July 29, 2007 Comments
The real meaning of work experience
[Originally posted on what used to be a separate blog 'On jobs, work and careers' and later was merged into this blog.]
Often people that are fresh out of college complain that they don’t have enough “work experience” for many of the job openings on the market. But what is this work experience thing, anyway? And why is it necessary in order to get some kinds of jobs?
In his essay A Student’s Guide to Startups, Paul Graham writes the following on the subject of work experience:
Now I know what it is, and part of the confusion is grammatical. Describing it as “work experience” implies it’s like experience operating a certain kind of machine, or using a certain programming language. But really what work experience refers to is not some specific expertise, but the elimination of certain habits left over from childhood.
One of the defining qualities of kids is that they flake. When you’re a kid and you face some hard test, you can cry and say “I can’t” and they won’t make you do it. Of course, no one can make you do anything in the grownup world either. What they do instead is fire you. And when motivated by that you find you can do a lot more than you realized. So one of the things employers expect from someone with “work experience” is the elimination of the flake reflex—the ability to get things done, with no excuses.
Now, if work experience is mostly “elimination of certain habits left over from childhood”, surely you can gain this experience in ways other than having a job at some company.
For example, you could participate in an open-source project and learn how to add value to the project and its users. Or you could commit to working with some sort of non-profit for a while. You could do these things while you are still studying.
You could (should?) list this kind of activity under “work experience” in your resume. After all, what a potential employer wants to know is that you are able to follow through on a project, no matter the difficulties you face. The number of years in industry is just a convenient proxy for this skill.
July 24, 2007 Comments
10 essential steps to get to the top of your field are 9 steps too many
[Originally posted on what used to be a separate blog 'On jobs, work and careers' and later was merged into this blog.]
Via a post on Zen Habits I find 10 Essential Steps To Get To The Top Of Your Field. The article recommends the obvious: learn, learn, learn, practice, practice, practice.
But the essential step to “getting to the top of your field” is none of the things that the article lists in boldface. The essential step to “getting to the top of your field” is a much more difficult one: choosing a line of work that you genuinely enjoy, something that you are truly passionate about.
If you really enjoy what you do, you will naturally tend to practice more (because you will enjoy the process of practicing), you will naturally tend to seek more learning opportunities (because you will enjoy understanding every day a bit more about the field) and you will naturally seek contact with like-minded people that you can exchange ideas with (and get feedback from).

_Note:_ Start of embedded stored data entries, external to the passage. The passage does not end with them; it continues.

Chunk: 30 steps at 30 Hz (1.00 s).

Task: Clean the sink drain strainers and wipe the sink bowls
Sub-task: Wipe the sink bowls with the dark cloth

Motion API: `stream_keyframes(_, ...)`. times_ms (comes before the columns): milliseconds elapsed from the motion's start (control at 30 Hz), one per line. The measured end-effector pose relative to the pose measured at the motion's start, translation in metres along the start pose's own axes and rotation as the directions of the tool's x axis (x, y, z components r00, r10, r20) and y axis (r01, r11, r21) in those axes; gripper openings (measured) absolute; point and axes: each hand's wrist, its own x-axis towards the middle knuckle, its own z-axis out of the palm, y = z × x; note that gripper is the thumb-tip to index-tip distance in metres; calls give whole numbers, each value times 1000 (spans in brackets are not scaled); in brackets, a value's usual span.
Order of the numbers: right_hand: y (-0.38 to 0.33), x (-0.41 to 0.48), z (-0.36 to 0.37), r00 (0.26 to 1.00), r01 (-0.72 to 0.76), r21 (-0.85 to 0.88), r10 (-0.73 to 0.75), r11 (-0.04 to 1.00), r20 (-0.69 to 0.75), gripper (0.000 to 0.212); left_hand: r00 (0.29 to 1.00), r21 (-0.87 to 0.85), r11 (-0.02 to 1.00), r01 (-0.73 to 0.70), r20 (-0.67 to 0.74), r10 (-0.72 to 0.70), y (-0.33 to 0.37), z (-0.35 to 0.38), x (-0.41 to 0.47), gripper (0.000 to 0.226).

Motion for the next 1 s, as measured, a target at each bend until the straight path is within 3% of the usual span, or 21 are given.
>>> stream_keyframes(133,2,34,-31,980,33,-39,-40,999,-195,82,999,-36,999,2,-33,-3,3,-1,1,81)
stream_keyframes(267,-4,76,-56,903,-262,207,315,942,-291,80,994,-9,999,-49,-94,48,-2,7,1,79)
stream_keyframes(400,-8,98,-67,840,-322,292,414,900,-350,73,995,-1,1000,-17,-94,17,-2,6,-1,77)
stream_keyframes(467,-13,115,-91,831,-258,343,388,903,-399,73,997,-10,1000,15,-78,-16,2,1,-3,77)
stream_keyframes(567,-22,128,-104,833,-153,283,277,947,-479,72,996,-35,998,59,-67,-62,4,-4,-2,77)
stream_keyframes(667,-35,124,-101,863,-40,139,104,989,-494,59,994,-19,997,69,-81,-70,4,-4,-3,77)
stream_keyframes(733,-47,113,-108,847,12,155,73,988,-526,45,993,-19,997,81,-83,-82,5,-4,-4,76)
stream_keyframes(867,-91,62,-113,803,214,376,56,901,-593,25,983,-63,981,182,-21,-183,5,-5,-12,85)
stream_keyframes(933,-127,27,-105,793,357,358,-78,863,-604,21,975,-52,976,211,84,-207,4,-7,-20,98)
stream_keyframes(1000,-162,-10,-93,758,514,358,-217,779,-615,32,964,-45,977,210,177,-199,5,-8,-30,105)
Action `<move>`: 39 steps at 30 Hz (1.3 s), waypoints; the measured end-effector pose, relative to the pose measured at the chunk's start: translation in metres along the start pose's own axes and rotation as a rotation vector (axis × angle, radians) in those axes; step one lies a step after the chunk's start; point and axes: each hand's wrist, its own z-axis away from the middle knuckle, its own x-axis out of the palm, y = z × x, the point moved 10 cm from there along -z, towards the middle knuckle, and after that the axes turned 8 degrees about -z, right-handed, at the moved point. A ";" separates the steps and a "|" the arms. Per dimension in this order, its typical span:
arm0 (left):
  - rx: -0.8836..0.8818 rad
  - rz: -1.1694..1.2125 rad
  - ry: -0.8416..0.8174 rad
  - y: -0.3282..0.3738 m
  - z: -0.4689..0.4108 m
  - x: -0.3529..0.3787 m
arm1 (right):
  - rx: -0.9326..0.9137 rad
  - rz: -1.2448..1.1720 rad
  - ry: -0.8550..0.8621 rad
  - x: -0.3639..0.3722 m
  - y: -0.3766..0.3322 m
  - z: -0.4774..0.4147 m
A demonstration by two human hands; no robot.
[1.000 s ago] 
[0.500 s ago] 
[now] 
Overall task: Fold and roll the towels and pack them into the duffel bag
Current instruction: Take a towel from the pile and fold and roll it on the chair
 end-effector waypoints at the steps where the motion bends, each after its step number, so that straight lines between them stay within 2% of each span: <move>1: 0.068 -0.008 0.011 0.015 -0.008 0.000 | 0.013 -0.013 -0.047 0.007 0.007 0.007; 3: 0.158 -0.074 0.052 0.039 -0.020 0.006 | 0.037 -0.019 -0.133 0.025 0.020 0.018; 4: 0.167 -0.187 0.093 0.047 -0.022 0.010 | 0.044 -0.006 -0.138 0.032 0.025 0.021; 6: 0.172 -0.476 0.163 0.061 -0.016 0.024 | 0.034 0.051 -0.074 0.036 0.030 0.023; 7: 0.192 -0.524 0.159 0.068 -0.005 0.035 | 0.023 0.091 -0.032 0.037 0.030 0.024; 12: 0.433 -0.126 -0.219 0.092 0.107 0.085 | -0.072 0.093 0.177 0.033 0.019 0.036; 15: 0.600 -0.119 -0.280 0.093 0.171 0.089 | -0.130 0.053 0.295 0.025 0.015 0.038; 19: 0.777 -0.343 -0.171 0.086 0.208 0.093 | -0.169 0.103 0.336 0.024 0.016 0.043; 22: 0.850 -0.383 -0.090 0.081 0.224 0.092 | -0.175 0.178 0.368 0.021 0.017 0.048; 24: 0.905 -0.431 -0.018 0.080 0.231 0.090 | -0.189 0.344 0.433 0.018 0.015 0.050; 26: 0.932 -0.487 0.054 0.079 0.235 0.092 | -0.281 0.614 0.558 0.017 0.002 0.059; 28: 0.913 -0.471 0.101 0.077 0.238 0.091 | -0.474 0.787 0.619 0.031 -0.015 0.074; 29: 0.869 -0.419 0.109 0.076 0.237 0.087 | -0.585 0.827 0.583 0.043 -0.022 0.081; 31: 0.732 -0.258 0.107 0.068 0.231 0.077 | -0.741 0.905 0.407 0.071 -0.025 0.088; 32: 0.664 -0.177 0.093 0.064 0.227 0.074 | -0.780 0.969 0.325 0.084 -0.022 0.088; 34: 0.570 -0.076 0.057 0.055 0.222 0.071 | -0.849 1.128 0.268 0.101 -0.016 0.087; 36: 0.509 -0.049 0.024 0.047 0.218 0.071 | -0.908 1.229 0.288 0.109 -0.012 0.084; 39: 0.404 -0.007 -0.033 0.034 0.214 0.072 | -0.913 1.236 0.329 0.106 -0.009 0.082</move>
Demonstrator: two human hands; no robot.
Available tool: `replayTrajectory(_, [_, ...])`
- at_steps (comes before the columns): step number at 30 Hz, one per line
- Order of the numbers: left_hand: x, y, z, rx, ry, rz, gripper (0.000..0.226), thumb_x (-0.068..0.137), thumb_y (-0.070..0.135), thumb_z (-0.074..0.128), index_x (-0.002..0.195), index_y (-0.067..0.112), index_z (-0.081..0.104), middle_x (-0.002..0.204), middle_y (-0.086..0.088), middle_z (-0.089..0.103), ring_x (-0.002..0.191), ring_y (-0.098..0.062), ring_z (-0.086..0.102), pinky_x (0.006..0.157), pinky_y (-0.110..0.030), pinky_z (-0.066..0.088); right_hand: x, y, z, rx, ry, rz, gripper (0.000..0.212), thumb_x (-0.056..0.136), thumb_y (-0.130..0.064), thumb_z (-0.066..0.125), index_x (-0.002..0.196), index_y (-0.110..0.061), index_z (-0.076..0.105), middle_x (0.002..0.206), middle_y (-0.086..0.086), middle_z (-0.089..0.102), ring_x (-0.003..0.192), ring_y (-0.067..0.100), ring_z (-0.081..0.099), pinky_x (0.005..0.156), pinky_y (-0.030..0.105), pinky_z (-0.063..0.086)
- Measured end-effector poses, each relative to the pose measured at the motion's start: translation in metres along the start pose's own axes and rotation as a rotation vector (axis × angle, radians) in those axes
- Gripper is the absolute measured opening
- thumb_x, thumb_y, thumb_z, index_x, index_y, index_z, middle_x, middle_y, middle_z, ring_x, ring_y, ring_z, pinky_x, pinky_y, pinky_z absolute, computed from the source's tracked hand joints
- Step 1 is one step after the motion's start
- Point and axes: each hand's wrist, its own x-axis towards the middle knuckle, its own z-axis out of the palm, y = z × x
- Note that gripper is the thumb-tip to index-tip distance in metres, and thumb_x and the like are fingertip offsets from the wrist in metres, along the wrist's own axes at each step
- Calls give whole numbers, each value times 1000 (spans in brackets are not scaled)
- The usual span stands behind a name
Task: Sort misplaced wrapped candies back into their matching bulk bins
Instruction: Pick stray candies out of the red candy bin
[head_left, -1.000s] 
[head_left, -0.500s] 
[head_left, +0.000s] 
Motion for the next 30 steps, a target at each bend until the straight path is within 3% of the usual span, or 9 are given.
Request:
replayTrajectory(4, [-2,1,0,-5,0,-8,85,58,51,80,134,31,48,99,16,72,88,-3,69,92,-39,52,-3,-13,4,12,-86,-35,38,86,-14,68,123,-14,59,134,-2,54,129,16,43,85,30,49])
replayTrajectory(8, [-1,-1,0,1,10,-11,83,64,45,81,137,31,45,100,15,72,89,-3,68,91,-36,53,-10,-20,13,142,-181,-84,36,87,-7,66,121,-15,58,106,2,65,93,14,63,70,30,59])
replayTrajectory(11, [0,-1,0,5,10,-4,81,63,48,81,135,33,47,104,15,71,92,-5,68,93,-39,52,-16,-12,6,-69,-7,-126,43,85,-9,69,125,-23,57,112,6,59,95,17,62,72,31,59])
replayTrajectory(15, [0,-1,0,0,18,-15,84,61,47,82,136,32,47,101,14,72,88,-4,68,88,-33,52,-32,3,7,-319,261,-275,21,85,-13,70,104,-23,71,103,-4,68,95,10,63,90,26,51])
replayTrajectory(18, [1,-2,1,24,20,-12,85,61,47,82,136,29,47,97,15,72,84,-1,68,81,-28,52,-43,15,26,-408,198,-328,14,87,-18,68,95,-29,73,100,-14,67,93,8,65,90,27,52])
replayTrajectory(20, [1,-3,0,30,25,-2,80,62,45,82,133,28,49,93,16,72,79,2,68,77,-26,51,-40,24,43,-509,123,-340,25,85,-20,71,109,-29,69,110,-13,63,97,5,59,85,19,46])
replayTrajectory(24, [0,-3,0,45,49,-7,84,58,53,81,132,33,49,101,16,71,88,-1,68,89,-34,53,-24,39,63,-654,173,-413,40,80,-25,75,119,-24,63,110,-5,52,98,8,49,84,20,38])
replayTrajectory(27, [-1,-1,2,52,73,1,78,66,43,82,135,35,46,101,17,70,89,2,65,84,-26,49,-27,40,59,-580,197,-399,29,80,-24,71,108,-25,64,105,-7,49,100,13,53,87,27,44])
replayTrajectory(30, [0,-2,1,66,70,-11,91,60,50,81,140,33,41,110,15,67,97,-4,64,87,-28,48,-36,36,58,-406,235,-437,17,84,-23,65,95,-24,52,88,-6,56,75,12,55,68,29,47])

If you feel like you have to talk yourself into practicing and improving in your field, then consider that maybe this is not the right field for you. Maybe you’ve lost interest and now you should redirect your career elsewhere. Maybe you are simply a happy person satisfied with their career.
Remember that, after all, what will make you happy at your job is not “being at the top of your field”, but truly enjoying what you do. Everything else will follow.
July 23, 2007 Comments
Online identity calculator
[Originally posted on what used to be a separate blog 'On jobs, work and careers' and later was merged into this blog.]
A site for a book called “Career distinction” has something they call an online identity calculator. The ‘calculator’ is actually a rough guide to assessing how does your personal brand look on the internet.
I had never heard about the book or the site before, but the online identity calculator seems like an interesting tool for those that want to build out a reputation online.
July 20, 2007 1 Comment
Sunday links
[Originally posted on what used to be a separate blog 'On jobs, work and careers' and later was merged into this blog.]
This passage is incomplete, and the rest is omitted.